Australian industries are entering an era where those who do not embrace automation will be left behind. From a jobs angle, this does not mean that entire jobs and livelihoods will be wiped out, but rather, a new definition of work will be created.

At the core of automation and its business value is the realization that manual labor is not the same as knowledge-based labor, and that these two types of labor are not interchangeable.

Knowledge-based labor is different from manual labor, and as the name suggests, is significantly more complex than manual labor. When robotics and automation are used to support this type of labor or work, the underlying human knowledge assets (not what is possessed by machines) become more valuable.

Automation empowers knowledge-based work to be used in more interesting and productive ways, which will increase the value of human and robotic output, whilst avoiding the pure substitution of robot for human.

There is a fear that by embracing automation, businesses will be cutting jobs. What instead needs to be recognized is that tasks and jobs are different, and are not synonymous with each other. Industries will be disrupted without a doubt, but this because tasks will be automated — not jobs.

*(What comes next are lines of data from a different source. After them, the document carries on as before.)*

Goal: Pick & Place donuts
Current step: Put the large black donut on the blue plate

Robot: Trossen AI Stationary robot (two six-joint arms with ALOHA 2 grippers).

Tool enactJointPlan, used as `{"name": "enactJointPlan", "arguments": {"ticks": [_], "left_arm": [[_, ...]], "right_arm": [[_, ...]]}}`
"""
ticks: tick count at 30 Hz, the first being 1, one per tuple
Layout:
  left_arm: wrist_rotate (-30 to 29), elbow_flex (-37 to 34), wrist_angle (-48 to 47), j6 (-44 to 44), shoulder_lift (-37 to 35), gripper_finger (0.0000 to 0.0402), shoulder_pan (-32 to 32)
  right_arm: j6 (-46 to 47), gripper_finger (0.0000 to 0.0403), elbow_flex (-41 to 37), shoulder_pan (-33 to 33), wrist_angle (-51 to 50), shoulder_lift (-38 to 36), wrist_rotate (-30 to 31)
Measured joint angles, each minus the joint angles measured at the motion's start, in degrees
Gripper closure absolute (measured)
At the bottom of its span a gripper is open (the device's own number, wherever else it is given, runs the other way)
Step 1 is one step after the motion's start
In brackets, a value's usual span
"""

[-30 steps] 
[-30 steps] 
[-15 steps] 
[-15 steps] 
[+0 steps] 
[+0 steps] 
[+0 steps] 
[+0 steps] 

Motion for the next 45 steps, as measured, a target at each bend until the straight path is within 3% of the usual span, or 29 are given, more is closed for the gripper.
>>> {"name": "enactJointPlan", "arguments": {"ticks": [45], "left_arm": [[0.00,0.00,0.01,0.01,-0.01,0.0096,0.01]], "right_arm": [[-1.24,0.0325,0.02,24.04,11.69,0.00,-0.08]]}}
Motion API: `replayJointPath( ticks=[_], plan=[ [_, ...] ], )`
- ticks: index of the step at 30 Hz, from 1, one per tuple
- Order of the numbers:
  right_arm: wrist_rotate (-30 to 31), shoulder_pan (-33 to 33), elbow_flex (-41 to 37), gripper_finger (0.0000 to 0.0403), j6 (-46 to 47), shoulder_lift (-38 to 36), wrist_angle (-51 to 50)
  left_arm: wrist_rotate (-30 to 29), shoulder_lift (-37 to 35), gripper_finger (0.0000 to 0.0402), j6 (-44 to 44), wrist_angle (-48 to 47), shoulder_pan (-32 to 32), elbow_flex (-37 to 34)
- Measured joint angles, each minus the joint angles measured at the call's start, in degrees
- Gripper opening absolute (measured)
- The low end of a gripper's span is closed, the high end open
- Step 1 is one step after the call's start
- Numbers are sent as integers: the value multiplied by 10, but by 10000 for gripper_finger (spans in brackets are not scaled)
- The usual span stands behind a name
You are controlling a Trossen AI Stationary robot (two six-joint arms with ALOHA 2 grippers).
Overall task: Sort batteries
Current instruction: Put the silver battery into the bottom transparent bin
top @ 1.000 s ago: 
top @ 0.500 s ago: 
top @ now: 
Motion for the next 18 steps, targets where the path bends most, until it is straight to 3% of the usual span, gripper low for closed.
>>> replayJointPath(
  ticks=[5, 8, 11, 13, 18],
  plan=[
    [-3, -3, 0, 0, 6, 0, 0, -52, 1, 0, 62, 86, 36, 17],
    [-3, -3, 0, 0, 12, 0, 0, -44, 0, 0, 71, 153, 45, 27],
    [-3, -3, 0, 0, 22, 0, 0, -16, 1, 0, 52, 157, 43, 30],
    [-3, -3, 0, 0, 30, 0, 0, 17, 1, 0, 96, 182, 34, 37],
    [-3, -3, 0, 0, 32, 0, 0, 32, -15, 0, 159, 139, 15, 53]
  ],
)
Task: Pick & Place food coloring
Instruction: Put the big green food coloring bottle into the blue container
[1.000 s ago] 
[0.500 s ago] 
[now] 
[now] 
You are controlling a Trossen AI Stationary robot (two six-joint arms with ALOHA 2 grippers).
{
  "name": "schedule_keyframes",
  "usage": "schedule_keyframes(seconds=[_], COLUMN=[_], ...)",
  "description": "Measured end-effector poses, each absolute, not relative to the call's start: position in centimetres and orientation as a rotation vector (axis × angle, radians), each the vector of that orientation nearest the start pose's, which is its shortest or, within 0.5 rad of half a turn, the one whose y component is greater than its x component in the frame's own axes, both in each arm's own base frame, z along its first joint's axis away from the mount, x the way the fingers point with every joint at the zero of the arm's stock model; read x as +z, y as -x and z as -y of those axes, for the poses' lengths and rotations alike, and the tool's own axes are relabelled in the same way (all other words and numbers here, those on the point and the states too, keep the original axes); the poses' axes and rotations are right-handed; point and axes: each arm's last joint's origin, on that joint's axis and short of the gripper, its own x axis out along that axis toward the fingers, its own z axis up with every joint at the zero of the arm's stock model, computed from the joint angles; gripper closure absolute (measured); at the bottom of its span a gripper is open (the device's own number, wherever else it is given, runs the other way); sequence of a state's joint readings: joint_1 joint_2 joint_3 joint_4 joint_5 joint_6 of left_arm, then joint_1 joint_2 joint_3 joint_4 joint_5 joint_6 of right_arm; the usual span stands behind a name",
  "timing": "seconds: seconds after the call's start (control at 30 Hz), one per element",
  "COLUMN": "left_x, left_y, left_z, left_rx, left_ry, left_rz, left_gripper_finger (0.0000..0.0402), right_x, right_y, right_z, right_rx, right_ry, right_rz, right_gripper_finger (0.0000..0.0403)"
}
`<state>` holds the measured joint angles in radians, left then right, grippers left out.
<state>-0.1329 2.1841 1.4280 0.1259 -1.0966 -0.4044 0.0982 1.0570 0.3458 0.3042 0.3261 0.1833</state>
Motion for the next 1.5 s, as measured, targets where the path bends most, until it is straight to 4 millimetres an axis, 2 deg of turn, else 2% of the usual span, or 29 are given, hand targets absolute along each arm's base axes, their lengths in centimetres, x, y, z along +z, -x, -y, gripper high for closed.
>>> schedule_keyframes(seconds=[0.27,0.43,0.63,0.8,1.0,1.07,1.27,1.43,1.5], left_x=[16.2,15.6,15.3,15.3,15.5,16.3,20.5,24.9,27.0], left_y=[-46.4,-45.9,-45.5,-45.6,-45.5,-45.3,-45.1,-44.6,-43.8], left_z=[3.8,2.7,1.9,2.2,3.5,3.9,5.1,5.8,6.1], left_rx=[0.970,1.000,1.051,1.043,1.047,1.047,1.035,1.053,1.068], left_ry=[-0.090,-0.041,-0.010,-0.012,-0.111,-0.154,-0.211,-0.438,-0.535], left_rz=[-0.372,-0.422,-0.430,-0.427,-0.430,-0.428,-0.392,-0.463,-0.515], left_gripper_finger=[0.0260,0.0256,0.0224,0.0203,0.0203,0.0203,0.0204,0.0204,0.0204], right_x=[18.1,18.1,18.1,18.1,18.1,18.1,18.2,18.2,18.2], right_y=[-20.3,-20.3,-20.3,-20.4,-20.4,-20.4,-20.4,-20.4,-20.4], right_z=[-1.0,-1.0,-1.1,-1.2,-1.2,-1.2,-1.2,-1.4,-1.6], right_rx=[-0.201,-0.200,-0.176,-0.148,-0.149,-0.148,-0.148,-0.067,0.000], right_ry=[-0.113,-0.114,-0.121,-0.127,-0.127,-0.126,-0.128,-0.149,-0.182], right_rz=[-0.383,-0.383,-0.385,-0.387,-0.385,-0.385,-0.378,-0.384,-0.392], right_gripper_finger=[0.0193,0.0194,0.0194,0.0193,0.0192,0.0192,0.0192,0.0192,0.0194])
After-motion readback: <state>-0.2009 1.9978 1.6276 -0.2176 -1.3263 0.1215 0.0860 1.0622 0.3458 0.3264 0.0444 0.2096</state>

Separating the two is of crucial importance. Jobs are made up of many tasks. That means people will not lose their jobs or livelihood, but rather their jobs will become easier, what with the automation of repetitive tasks enabling them to spend their time at work more efficiently. Furthermore, machines completing tedious tasks will free up time for humans to complete more challenging, creative, and human-centric tasks.

Upskilling and retraining will be essential as automation becomes part of the Australian workforce to truly integrate technology into processes, as opposed to completely replacing entire workforces with robots.”